I think you can see clearly enough why they're right not to trust Washington any longer on economic policy. But we're focused more here on the other side--on cultural policy--because that is what Hillary's remarks addressed. Millions of Americans now understand that this PC cult with its arsenal of "phobias" to accuse people of cannot be trusted to care for American pluralism. Millions find the excesses of this cult offensive. In this I agree with them. In fact if most of the folks in Middle America knew just how FAR out of hand the normative PC codes have really gotten, they'd be even angrier than they are. The gulf between 1) the shrill authoritarian nonsense that SJWs are getting away with on our campuses, and 2) the necessary give-and-take that's needed to make life in a pluralist society even possible--if most Americans could see how wide this gulf now yawns, they'd likely be all for closing down the humanities. [a part 2 follows]
So, in my mind it is not so much racism or homophobia per se that is driving many to Trump, but rather the growing disgust with the un-American, in-your-face social engineering projects that are coming out of our universities and getting mainstreamed by the media and implemented by the Obama administration. And that will certainly be implemented by a Hillary Clinton administration too. Because it's only with such PC identity politics that this so-called left justifies its claim to being left. There's certainly nothing left about either its economic or foreign policy.

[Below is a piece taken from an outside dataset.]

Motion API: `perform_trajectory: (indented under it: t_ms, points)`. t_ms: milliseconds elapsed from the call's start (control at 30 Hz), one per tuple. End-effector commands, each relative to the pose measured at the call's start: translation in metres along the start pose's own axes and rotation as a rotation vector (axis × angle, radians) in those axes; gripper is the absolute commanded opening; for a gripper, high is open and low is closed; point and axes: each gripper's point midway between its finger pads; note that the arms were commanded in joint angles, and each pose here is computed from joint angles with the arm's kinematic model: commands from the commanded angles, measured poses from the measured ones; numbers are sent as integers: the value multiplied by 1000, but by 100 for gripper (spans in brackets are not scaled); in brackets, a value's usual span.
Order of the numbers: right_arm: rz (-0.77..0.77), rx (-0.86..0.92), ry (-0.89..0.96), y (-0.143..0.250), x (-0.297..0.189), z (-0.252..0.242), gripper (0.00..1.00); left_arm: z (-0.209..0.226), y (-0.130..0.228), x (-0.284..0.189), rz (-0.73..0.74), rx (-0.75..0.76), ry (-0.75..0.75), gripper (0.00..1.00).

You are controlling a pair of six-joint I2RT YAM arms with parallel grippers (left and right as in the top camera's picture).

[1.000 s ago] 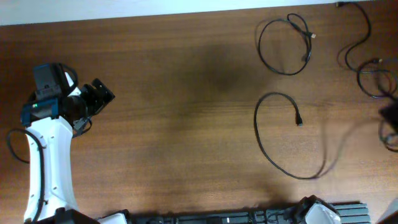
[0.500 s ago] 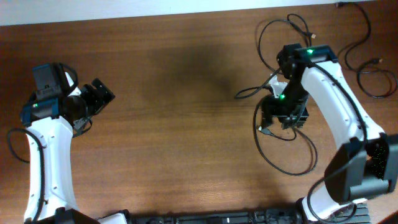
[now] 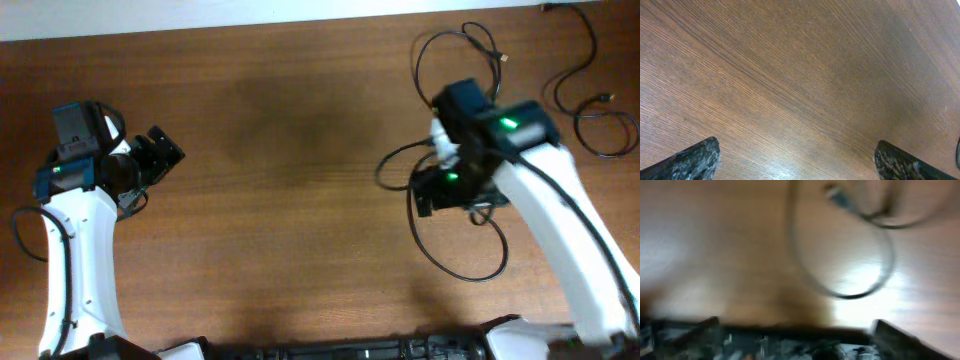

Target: Untangle cables

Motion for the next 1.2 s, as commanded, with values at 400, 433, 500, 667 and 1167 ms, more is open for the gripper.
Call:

Yes, some of the people cheering Trump want to bash gay folks or black folks, but I think his supporters MOSTLY want to bash the Washington-media elites who make hay from constantly pushing identity issues front and center when there are bigger issues on the table, such as: "Who, at the end of the day, are our politicians really working for--citizens or the corporate boards?" It's this last question that Bernie focused on. Hillary no. She is clearly content to ride a wave combined from three things: 1) her gender; 2) her PC cred; 3) fear of Trump. That wave might be big enough to carry her into the White House, but she's not getting this American's vote. I sympathize with the anger people felt upon hearing her "deplorables" comment, because, not agreeing with the PC agenda, I'm one of these deplorables. I am guilty of thought crime in a country that should have no such concept.
Finally, Hillary's comment was simply not accurate, it was more than anything just another example of PC virtue signaling, this time by the head of the whole PC juggernaut. She was speaking to an audience of LGBT supporters, who of course love nothing more than to hear people throwing around the word bigot. So she was tempted to play the "-phobia" card and she did. But consider. Trump's supporters count in the tens of millions. I don't think it's fair or reasonable to suppose that even half that number of Americans is motivated by hate. Except perhaps by a hatred of Hillary Clinton and what she stands for. Which I myself share.